* **Exercise**
Send back exactly the lines from the opening line of the records below through the one with "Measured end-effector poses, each".

* **Records to process**
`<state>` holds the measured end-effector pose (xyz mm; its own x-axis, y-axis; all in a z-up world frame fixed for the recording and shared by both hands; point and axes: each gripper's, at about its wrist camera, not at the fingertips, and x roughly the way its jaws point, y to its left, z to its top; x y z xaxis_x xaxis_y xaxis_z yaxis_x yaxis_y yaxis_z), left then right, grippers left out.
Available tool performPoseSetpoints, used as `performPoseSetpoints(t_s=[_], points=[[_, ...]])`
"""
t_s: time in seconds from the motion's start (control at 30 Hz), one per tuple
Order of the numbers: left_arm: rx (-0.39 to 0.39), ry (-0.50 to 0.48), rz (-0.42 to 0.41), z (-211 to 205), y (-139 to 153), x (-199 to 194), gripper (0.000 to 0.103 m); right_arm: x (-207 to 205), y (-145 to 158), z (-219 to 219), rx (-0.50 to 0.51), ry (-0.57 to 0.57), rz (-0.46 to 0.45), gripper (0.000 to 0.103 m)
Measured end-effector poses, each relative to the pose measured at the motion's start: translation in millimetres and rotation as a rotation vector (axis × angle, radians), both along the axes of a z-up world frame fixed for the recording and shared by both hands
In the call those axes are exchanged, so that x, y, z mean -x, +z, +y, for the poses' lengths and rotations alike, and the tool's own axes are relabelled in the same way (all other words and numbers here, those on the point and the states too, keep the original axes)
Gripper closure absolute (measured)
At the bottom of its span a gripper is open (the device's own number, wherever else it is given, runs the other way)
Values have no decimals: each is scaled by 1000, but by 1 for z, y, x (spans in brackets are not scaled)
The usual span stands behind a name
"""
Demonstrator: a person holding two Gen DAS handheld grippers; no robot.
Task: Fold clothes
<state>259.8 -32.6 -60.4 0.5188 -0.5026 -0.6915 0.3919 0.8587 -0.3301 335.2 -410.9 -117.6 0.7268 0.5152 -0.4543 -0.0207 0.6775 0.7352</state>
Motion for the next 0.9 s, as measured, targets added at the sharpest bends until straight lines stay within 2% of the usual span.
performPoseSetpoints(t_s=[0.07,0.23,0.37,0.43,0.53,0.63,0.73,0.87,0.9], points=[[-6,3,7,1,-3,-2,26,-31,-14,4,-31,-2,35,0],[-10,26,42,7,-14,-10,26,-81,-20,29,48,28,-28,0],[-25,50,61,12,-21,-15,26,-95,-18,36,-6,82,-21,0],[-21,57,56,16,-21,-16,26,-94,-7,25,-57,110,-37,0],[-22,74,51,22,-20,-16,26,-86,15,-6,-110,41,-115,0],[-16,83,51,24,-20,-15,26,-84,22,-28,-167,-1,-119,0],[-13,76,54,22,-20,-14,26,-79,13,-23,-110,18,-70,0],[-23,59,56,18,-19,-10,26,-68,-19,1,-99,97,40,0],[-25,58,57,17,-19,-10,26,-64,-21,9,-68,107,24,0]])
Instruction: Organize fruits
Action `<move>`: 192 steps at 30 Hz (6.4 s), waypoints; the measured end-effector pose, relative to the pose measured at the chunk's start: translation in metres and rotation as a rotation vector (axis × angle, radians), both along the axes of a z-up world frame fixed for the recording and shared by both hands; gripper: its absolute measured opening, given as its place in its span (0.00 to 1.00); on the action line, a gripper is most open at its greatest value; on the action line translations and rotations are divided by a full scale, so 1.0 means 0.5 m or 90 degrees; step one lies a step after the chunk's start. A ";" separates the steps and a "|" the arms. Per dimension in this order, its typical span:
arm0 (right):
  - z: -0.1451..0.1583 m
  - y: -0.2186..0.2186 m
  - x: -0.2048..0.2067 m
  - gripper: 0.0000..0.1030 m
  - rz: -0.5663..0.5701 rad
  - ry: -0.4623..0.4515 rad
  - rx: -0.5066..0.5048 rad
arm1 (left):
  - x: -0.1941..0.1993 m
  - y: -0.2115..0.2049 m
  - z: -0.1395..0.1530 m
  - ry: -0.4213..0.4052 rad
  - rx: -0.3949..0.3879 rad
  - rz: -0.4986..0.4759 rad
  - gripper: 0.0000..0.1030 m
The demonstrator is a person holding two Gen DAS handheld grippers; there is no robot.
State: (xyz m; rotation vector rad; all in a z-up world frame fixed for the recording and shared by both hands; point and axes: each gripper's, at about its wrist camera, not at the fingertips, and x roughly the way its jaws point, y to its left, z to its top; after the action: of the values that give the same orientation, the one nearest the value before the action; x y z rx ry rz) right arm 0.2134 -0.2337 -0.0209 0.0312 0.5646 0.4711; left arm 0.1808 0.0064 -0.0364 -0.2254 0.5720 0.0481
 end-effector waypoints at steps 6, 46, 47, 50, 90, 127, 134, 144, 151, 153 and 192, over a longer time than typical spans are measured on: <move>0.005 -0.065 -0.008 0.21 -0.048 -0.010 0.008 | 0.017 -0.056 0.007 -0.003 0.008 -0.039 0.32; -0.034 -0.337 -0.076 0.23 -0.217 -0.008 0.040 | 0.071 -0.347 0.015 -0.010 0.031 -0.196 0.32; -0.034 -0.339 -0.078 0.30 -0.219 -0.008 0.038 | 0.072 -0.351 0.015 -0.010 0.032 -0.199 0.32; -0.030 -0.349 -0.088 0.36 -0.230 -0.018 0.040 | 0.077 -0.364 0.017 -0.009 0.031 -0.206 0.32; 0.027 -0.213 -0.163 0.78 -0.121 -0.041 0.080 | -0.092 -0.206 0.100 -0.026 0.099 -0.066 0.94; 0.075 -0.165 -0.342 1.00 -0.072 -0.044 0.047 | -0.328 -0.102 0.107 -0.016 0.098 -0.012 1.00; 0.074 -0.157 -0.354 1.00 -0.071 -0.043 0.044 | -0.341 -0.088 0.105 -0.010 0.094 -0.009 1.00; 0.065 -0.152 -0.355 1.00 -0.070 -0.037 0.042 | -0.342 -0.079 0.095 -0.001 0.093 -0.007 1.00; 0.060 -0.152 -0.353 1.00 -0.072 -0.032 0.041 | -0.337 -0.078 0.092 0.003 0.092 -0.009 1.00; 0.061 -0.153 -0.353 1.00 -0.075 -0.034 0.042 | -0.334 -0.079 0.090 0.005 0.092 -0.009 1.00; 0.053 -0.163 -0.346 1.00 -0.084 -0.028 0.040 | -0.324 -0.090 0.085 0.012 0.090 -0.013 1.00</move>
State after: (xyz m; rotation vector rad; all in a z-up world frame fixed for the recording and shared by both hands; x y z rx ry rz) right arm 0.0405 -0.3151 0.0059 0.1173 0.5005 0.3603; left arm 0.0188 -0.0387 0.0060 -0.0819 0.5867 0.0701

* **Exercise result**
`<state>` holds the measured end-effector pose (xyz mm; its own x-axis, y-axis; all in a z-up world frame fixed for the recording and shared by both hands; point and axes: each gripper's, at about its wrist camera, not at the fingertips, and x roughly the way its jaws point, y to its left, z to its top; x y z xaxis_x xaxis_y xaxis_z yaxis_x yaxis_y yaxis_z), left then right, grippers left out.
Available tool performPoseSetpoints, used as `performPoseSetpoints(t_s=[_], points=[[_, ...]])`
"""
t_s: time in seconds from the motion's start (control at 30 Hz), one per tuple
Order of the numbers: left_arm: rx (-0.39 to 0.39), ry (-0.50 to 0.48), rz (-0.42 to 0.41), z (-211 to 205), y (-139 to 153), x (-199 to 194), gripper (0.000 to 0.103 m); right_arm: x (-207 to 205), y (-145 to 158), z (-219 to 219), rx (-0.50 to 0.51), ry (-0.57 to 0.57), rz (-0.46 to 0.45), gripper (0.000 to 0.103 m)
Measured end-effector poses, each relative to the pose measured at the motion's start: translation in millimetres and rotation as a rotation vector (axis × angle, radians), both along the axes of a z-up world frame fixed for the recording and shared by both hands

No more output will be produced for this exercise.